Figure 4 A) Brain MRI (coronal T1 image) of Case 5. Note the cystic lesion in the left mesial temporal region with the surrounding hypodensity and mass effect over the temporal horn of the left lateral ventricle. Left temporal tumor is the likely diagnosis. B) Coronal FLAIR image of Brain MRI of Case 5. The cystic lesion in the left temporal region is seen again surrounded by a hyperintense signal. The likely diagnosis is a tumor in the left temporal region.

Figure 5 A) Coronal TI image of brain MRI of Case 6 showing smaller left hippocampus compared to the right. Also note the increased size of the temporal horn of the left lateral ventricle; a marker of volume loss in the left hippocampus. B) Coronal T2 weighted images of brain MRI of patient described in Case 6. The increased signal over the left mesial temporal region is suggestive of left mesial temporal (hippocampal) sclerosis.

Figure 6 Coronal FLAIR images of brain MRI of patient described in Case 8. Increased signal is seen in the right temporal region suggestive of possible malformation.

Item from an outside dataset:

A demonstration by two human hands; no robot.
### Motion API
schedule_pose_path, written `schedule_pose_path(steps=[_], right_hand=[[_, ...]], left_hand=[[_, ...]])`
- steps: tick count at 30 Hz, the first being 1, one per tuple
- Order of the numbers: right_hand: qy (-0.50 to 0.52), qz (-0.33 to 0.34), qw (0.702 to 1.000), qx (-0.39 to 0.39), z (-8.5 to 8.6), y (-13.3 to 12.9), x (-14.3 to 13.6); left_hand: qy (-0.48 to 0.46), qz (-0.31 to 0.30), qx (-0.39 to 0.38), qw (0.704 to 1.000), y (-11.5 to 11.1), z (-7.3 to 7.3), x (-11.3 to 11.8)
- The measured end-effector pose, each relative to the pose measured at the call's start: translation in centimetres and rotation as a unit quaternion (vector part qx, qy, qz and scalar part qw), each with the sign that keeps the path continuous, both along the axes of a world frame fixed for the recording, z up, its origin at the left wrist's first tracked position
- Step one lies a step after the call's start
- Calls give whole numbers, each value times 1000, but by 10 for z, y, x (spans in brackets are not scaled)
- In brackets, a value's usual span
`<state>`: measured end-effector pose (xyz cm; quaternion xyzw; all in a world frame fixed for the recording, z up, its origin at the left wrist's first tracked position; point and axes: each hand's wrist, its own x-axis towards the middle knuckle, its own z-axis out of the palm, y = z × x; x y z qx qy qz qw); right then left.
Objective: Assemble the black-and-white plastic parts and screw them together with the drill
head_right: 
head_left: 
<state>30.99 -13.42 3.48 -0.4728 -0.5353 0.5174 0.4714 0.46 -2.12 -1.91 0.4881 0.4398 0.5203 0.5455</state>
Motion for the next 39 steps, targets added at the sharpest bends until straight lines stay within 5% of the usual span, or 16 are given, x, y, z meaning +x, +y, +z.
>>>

Figure 7 A) Coronal FLAIR image of brain MRI of patient described in Case 9. Note the increased signal in the left temporal region, along with smaller temporal horn of the left lateral ventricle. B) Coronal T1 images of Case 9 again showing the asymmetry and mass effect on the left temporal horn, along with poorer gray-white differentiation in the left temporal lobe.